[Dataset excerpts]
== Segment start ==
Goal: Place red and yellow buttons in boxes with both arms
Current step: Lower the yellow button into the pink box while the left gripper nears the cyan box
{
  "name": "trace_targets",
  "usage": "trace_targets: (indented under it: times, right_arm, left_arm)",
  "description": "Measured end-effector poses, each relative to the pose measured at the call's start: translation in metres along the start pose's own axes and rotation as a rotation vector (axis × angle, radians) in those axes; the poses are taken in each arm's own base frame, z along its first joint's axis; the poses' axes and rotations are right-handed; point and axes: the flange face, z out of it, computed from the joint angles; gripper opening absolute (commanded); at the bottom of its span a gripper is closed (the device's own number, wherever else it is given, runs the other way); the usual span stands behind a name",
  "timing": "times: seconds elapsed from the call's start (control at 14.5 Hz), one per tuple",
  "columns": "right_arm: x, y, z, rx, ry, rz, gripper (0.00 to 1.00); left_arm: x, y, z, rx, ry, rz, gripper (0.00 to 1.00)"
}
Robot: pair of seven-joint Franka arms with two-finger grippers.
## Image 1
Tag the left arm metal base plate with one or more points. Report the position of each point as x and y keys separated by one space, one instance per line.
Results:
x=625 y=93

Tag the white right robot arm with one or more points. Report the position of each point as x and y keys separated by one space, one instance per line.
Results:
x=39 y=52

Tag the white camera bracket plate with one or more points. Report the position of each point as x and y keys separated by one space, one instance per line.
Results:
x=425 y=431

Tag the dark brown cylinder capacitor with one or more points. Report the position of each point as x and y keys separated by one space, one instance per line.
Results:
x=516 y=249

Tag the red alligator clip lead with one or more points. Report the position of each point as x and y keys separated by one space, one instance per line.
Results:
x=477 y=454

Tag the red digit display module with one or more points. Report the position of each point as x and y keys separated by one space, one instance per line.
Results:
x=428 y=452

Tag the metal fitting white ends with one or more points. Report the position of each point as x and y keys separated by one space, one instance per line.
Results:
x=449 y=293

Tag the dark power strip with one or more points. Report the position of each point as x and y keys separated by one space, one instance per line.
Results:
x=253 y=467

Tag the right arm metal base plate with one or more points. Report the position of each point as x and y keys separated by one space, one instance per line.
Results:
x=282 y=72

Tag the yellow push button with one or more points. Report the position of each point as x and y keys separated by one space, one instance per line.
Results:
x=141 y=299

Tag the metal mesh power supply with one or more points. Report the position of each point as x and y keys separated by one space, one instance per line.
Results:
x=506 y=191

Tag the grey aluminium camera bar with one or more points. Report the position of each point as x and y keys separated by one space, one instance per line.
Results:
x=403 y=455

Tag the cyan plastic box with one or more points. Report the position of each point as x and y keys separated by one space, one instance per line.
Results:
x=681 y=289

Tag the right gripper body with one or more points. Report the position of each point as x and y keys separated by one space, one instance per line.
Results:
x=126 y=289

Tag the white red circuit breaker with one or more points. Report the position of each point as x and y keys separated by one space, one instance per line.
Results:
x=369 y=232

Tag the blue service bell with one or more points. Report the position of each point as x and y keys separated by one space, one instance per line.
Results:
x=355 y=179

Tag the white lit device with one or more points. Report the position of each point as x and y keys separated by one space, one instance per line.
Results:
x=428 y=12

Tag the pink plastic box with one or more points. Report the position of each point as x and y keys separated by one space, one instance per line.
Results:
== Segment end ==
# Task objective:
When you answer, repeat every record exactly, omitting nothing.

# Response to this task:
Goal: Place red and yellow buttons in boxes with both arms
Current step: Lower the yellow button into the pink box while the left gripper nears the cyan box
{
  "name": "trace_targets",
  "usage": "trace_targets: (indented under it: times, right_arm, left_arm)",
  "description": "Measured end-effector poses, each relative to the pose measured at the call's start: translation in metres along the start pose's own axes and rotation as a rotation vector (axis × angle, radians) in those axes; the poses are taken in each arm's own base frame, z along its first joint's axis; the poses' axes and rotations are right-handed; point and axes: the flange face, z out of it, computed from the joint angles; gripper opening absolute (commanded); at the bottom of its span a gripper is closed (the device's own number, wherever else it is given, runs the other way); the usual span stands behind a name",
  "timing": "times: seconds elapsed from the call's start (control at 14.5 Hz), one per tuple",
  "columns": "right_arm: x, y, z, rx, ry, rz, gripper (0.00 to 1.00); left_arm: x, y, z, rx, ry, rz, gripper (0.00 to 1.00)"
}
Robot: pair of seven-joint Franka arms with two-finger grippers.
## Image 1
Tag the left arm metal base plate with one or more points. Report the position of each point as x and y keys separated by one space, one instance per line.
Results:
x=625 y=93

Tag the white right robot arm with one or more points. Report the position of each point as x and y keys separated by one space, one instance per line.
Results:
x=39 y=52

Tag the white camera bracket plate with one or more points. Report the position of each point as x and y keys separated by one space, one instance per line.
Results:
x=425 y=431

Tag the dark brown cylinder capacitor with one or more points. Report the position of each point as x and y keys separated by one space, one instance per line.
Results:
x=516 y=249

Tag the red alligator clip lead with one or more points. Report the position of each point as x and y keys separated by one space, one instance per line.
Results:
x=477 y=454

Tag the red digit display module with one or more points. Report the position of each point as x and y keys separated by one space, one instance per line.
Results:
x=428 y=452

Tag the metal fitting white ends with one or more points. Report the position of each point as x and y keys separated by one space, one instance per line.
Results:
x=449 y=293

Tag the dark power strip with one or more points. Report the position of each point as x and y keys separated by one space, one instance per line.
Results:
x=253 y=467

Tag the right arm metal base plate with one or more points. Report the position of each point as x and y keys separated by one space, one instance per line.
Results:
x=282 y=72

Tag the yellow push button with one or more points. Report the position of each point as x and y keys separated by one space, one instance per line.
Results:
x=141 y=299

Tag the metal mesh power supply with one or more points. Report the position of each point as x and y keys separated by one space, one instance per line.
Results:
x=506 y=191

Tag the grey aluminium camera bar with one or more points. Report the position of each point as x and y keys separated by one space, one instance per line.
Results:
x=403 y=455

Tag the cyan plastic box with one or more points. Report the position of each point as x and y keys separated by one space, one instance per line.
Results:
x=681 y=289

Tag the right gripper body with one or more points. Report the position of each point as x and y keys separated by one space, one instance per line.
Results:
x=126 y=289

Tag the white red circuit breaker with one or more points. Report the position of each point as x and y keys separated by one space, one instance per line.
Results:
x=369 y=232

Tag the blue service bell with one or more points. Report the position of each point as x and y keys separated by one space, one instance per line.
Results:
x=355 y=179

Tag the white lit device with one or more points. Report the position of each point as x and y keys separated by one space, one instance per line.
Results:
x=428 y=12

Tag the pink plastic box with one or more points. Report the position of each point as x and y keys separated by one space, one instance per line.
Results:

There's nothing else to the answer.